### What is needed
Print each line from the start of the records below up through the line where "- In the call" is found, exactly as given.

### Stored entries

============================================================

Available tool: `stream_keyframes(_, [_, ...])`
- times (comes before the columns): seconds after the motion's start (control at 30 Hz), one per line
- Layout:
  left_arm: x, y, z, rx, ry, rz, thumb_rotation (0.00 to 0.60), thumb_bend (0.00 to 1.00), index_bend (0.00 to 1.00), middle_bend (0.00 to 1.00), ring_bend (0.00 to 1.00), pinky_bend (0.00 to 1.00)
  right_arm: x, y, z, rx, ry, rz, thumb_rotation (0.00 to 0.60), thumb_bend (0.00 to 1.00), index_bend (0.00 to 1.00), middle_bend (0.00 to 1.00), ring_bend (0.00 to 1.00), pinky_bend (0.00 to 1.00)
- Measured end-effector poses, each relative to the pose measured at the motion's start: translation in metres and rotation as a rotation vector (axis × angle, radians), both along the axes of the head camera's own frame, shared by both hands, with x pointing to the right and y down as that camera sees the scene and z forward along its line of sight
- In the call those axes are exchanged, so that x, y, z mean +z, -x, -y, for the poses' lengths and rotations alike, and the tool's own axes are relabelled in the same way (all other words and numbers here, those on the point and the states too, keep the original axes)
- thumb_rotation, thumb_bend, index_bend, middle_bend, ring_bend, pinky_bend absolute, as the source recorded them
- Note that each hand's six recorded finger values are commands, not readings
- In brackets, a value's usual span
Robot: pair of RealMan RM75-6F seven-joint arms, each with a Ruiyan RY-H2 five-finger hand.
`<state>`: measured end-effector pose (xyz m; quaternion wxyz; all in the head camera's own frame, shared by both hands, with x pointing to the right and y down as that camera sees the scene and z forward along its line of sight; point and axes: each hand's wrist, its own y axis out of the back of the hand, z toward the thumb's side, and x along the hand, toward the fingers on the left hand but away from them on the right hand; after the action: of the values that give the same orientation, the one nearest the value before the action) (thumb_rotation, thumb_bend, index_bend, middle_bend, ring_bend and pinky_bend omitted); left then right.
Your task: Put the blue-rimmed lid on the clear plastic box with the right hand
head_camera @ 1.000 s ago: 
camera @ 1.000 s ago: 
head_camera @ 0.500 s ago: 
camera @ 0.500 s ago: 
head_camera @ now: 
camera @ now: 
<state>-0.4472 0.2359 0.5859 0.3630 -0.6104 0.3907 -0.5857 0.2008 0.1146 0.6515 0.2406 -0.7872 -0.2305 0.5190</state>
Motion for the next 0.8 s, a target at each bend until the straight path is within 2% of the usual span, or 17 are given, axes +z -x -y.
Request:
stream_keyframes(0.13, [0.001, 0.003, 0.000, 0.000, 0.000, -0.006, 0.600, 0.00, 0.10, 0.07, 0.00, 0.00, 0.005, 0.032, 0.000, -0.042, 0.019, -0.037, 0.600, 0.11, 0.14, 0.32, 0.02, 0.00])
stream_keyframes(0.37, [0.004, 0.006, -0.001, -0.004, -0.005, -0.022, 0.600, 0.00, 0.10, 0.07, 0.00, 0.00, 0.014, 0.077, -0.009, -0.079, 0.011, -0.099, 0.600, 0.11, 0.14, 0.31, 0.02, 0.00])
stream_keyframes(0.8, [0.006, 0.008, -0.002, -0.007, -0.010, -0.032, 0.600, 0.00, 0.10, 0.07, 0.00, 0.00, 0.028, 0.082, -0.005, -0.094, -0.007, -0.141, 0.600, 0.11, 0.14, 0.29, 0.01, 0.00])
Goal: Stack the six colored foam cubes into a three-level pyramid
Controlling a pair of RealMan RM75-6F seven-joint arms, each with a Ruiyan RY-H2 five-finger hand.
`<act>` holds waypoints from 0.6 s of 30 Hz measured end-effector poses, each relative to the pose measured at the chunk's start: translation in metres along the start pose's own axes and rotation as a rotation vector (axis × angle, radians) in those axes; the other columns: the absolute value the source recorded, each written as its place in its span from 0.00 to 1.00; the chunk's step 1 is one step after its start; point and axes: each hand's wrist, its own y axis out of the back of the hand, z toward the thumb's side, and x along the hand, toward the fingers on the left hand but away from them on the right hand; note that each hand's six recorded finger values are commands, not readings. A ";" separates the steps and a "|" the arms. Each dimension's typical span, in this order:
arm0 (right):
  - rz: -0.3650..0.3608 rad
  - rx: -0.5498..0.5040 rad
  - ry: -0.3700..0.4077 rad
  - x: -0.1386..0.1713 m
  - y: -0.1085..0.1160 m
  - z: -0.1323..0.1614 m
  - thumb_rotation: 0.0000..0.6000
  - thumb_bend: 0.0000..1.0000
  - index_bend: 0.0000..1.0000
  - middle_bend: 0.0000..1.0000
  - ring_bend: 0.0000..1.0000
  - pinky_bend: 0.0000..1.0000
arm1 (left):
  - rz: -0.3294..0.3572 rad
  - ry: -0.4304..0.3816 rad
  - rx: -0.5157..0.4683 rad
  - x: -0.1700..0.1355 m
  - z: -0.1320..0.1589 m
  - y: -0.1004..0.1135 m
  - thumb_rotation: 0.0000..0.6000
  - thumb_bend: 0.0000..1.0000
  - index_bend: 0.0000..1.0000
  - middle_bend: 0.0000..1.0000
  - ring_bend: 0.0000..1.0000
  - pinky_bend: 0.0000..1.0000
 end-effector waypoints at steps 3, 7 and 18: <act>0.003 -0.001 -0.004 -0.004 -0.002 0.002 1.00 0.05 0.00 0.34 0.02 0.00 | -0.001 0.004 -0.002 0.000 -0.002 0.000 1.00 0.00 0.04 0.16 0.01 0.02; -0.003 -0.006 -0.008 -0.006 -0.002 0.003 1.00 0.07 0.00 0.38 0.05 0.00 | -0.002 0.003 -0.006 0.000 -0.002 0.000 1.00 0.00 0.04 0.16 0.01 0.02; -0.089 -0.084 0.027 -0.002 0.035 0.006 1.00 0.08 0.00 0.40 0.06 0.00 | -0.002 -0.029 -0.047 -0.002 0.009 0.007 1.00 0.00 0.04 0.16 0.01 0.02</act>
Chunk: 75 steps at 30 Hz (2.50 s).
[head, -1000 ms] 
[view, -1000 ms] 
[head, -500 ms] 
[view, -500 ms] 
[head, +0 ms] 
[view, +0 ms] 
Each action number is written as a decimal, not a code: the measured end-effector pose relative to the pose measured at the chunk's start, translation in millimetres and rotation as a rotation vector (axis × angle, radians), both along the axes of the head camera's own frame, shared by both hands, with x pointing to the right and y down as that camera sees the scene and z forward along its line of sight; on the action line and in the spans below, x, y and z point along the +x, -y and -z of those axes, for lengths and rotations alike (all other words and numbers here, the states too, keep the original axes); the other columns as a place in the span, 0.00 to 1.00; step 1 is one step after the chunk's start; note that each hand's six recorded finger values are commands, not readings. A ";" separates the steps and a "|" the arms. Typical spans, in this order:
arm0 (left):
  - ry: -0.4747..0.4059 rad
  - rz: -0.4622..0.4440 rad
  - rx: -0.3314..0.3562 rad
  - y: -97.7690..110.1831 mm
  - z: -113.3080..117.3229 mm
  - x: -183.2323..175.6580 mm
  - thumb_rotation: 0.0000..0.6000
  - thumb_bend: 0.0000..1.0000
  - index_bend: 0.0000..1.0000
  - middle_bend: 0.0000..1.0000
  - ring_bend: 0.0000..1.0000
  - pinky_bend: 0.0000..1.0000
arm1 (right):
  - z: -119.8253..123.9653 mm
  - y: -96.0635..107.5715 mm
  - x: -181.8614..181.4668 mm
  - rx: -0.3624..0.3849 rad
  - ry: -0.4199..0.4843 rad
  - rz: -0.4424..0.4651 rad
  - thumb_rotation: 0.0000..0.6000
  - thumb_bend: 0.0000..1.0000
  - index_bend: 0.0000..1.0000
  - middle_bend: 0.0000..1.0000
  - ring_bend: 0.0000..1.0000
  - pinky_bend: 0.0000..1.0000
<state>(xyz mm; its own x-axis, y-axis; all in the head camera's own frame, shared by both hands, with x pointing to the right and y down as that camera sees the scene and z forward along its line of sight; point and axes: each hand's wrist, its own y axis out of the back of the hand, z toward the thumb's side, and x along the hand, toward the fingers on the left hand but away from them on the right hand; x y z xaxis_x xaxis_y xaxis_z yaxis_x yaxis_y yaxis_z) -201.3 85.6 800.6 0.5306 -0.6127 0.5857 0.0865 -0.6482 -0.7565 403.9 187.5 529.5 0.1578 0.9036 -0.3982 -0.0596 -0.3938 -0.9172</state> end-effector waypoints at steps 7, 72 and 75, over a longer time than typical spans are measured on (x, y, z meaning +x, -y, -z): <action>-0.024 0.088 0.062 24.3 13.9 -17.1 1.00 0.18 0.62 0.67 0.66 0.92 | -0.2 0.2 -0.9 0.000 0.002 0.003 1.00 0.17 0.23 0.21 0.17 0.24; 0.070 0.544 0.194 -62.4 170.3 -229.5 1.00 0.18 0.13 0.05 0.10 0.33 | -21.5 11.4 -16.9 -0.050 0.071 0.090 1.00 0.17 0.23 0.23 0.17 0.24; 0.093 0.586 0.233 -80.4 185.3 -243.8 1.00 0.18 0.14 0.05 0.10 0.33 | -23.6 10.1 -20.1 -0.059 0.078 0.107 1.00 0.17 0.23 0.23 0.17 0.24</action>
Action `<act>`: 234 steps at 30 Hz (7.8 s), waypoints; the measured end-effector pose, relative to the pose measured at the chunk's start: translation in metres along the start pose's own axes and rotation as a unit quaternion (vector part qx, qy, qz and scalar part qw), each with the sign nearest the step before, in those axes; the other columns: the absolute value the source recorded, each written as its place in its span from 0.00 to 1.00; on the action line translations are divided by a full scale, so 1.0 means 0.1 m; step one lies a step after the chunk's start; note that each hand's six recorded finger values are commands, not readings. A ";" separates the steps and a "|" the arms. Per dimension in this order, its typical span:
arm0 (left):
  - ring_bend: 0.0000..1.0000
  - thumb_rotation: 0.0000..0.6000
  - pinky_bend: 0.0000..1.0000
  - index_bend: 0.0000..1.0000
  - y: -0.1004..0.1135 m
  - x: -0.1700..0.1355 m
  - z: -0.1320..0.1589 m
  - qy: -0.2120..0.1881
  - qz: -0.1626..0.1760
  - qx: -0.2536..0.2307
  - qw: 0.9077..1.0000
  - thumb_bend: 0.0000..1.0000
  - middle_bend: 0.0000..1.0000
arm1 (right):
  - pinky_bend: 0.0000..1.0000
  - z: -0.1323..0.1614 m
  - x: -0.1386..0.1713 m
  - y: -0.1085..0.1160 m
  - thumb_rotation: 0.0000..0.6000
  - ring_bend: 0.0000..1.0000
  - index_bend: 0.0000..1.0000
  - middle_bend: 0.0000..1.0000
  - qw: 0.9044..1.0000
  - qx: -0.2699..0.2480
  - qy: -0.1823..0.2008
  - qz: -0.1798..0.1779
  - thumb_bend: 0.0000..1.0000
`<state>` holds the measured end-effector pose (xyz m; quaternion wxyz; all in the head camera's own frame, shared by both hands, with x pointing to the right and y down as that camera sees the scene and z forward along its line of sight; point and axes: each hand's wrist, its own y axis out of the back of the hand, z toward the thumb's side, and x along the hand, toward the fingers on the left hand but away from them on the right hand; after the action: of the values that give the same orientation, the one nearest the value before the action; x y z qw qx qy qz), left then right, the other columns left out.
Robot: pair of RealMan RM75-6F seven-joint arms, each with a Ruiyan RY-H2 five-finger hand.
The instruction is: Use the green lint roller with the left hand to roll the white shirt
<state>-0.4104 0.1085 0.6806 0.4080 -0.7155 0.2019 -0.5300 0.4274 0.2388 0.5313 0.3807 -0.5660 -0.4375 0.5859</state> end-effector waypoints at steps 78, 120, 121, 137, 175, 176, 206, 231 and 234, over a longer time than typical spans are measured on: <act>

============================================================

### Written solution
Available tool: `stream_keyframes(_, [_, ...])`
- times (comes before the columns): seconds after the motion's start (control at 30 Hz), one per line
- Layout:
  left_arm: x, y, z, rx, ry, rz, thumb_rotation (0.00 to 0.60), thumb_bend (0.00 to 1.00), index_bend (0.00 to 1.00), middle_bend (0.00 to 1.00), ring_bend (0.00 to 1.00), pinky_bend (0.00 to 1.00)
  right_arm: x, y, z, rx, ry, rz, thumb_rotation (0.00 to 0.60), thumb_bend (0.00 to 1.00), index_bend (0.00 to 1.00), middle_bend (0.00 to 1.00), ring_bend (0.00 to 1.00), pinky_bend (0.00 to 1.00)
- Measured end-effector poses, each relative to the pose measured at the motion's start: translation in metres and rotation as a rotation vector (axis × angle, radians), both along the axes of the head camera's own frame, shared by both hands, with x pointing to the right and y down as that camera sees the scene and z forward along its line of sight
- In the call those axes are exchanged, so that x, y, z mean +z, -x, -y, for the poses' lengths and rotations alike, and the tool's own axes are relabelled in the same way (all other words and numbers here, those on the point and the states too, keep the original axes)

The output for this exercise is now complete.